▸ **TASK PROMPT**
Search each line of the data for the word "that"; copy every line where it is found.

▸ **DATA**
——————

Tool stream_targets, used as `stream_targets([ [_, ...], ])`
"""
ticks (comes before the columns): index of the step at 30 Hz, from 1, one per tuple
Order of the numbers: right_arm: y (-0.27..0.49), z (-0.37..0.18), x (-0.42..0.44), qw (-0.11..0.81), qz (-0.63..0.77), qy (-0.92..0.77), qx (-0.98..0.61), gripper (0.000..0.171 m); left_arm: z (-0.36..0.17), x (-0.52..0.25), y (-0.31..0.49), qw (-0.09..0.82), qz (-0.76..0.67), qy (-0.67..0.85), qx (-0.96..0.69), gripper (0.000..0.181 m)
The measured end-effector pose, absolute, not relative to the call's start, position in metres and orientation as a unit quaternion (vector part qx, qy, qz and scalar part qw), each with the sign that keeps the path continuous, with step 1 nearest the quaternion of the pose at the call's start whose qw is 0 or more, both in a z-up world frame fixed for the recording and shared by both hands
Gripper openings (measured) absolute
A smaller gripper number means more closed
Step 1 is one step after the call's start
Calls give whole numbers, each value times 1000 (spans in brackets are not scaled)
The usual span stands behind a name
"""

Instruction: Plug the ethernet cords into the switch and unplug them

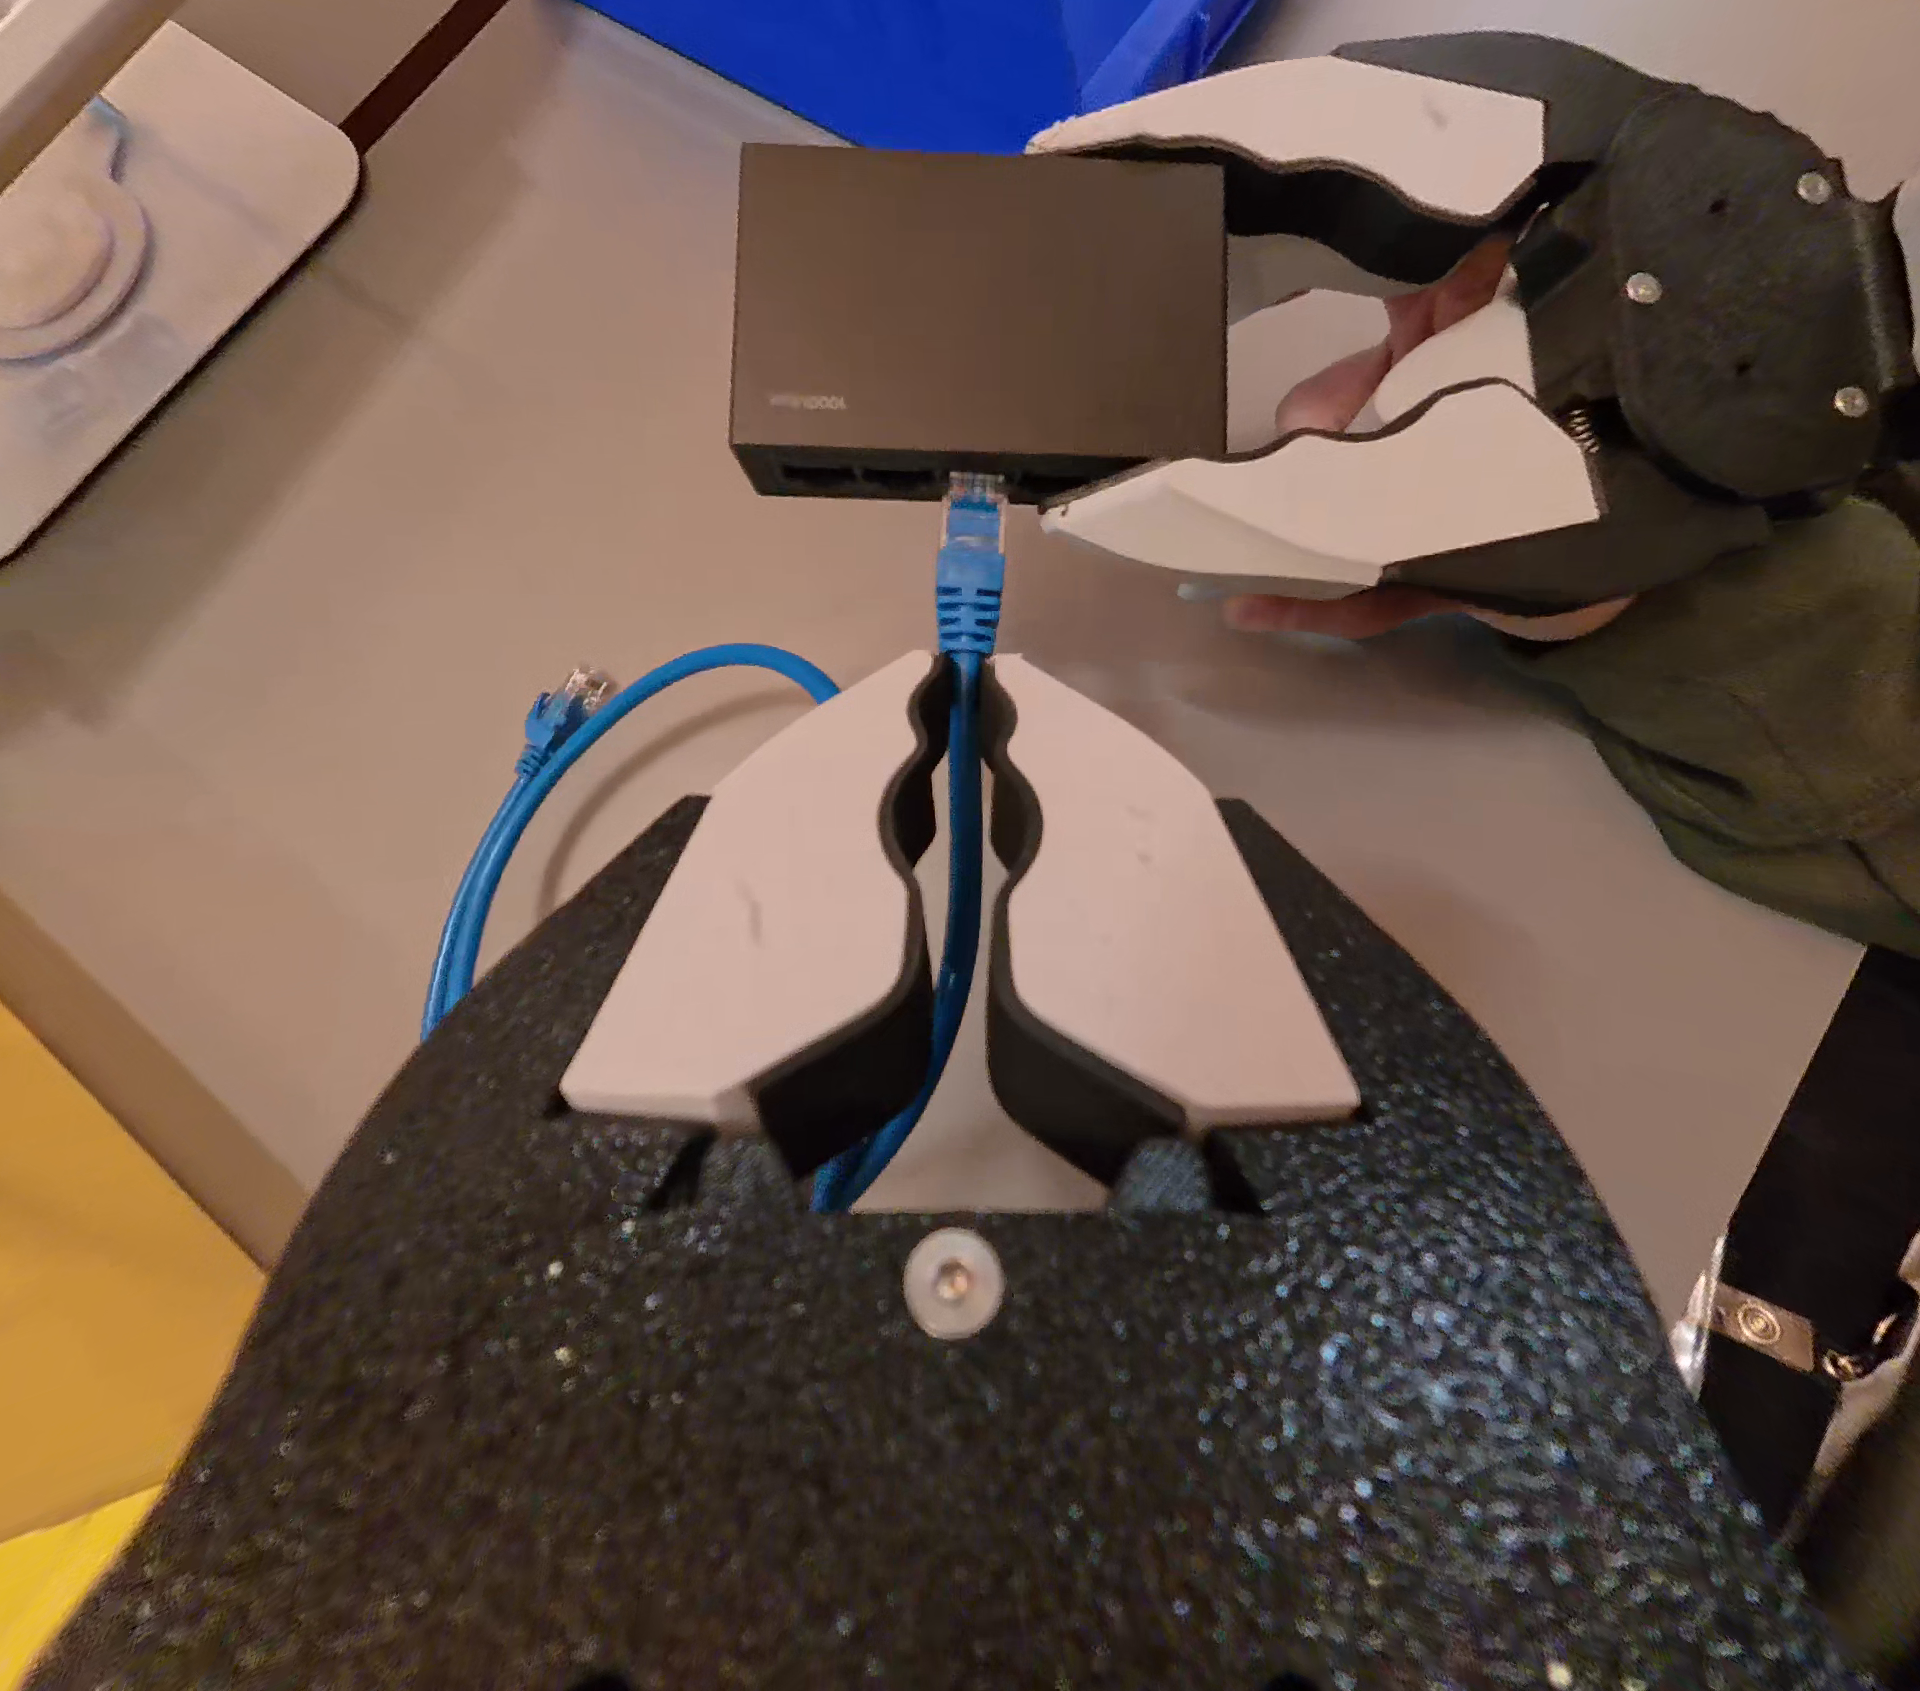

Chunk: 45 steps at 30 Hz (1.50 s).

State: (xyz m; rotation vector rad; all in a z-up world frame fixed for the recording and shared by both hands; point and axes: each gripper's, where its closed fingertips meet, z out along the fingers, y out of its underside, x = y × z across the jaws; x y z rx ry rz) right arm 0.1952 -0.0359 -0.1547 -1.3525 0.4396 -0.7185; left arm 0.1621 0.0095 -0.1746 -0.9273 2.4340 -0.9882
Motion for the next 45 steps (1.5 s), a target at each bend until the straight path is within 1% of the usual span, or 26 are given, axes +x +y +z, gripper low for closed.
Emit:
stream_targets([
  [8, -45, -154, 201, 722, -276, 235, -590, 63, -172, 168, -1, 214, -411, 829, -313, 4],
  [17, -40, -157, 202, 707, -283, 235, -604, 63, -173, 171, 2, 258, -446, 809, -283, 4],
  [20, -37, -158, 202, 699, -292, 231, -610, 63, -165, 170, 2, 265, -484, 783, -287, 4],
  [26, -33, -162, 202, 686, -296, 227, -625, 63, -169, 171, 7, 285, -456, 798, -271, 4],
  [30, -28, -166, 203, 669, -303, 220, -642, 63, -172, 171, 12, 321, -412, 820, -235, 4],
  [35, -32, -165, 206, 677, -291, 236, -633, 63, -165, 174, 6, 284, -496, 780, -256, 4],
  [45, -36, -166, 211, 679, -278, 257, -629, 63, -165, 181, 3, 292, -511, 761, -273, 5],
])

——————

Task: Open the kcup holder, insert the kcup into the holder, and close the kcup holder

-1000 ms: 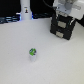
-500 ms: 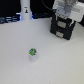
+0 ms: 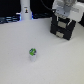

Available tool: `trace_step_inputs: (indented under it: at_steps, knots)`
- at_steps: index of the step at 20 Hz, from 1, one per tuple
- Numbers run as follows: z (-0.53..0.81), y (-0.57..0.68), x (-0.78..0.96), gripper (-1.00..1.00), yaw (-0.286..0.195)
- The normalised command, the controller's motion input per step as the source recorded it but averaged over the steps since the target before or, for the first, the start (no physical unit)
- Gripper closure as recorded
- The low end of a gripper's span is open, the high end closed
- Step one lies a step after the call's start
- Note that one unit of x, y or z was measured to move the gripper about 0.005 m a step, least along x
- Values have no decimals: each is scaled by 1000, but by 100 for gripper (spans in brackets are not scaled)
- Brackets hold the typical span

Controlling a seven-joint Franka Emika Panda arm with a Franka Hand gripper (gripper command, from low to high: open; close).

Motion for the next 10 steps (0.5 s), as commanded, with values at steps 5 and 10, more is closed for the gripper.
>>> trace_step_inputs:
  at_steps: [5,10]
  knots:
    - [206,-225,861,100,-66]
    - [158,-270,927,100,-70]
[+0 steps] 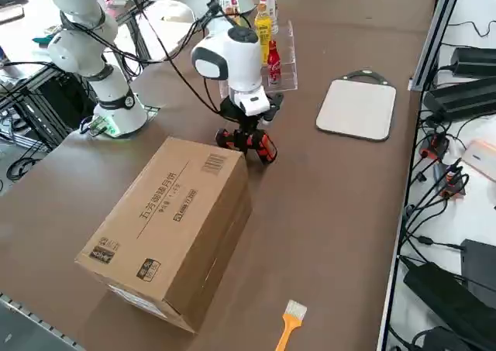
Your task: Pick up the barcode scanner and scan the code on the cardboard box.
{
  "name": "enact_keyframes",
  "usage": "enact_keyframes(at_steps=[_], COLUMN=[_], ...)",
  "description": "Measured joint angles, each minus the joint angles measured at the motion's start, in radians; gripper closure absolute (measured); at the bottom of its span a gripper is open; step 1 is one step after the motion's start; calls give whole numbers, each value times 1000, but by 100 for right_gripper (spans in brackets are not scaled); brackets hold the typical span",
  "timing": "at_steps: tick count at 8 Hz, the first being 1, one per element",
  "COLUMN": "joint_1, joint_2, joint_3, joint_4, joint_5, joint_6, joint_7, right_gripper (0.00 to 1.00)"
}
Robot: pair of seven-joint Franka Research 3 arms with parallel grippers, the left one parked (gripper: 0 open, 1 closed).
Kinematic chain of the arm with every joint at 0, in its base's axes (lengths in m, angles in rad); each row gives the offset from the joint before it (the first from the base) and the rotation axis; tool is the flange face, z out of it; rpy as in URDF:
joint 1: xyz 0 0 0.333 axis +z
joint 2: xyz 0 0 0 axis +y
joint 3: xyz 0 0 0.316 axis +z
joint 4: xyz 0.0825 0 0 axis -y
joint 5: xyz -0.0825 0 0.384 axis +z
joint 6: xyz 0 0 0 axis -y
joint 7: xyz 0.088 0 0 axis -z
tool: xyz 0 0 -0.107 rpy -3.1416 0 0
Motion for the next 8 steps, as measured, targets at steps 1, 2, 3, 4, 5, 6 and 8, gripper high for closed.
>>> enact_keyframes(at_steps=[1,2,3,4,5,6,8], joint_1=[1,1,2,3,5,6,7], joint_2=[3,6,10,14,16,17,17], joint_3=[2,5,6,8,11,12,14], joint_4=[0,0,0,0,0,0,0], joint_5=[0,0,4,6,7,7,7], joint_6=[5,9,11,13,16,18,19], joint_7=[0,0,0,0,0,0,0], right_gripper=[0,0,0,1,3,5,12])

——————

▸ **WORKED SOLUTION**
The measured end-effector pose, absolute, not relative to the call's start, position in metres and orientation as a unit quaternion (vector part qx, qy, qz and scalar part qw), each with the sign that keeps the path continuous, with step 1 nearest the quaternion of the pose at the call's start whose qw is 0 or more, both in a z-up world frame fixed for the recording and shared by both hands
- Note that one unit of x, y or z was measured to move the gripper about 0.005 m a step, least along x

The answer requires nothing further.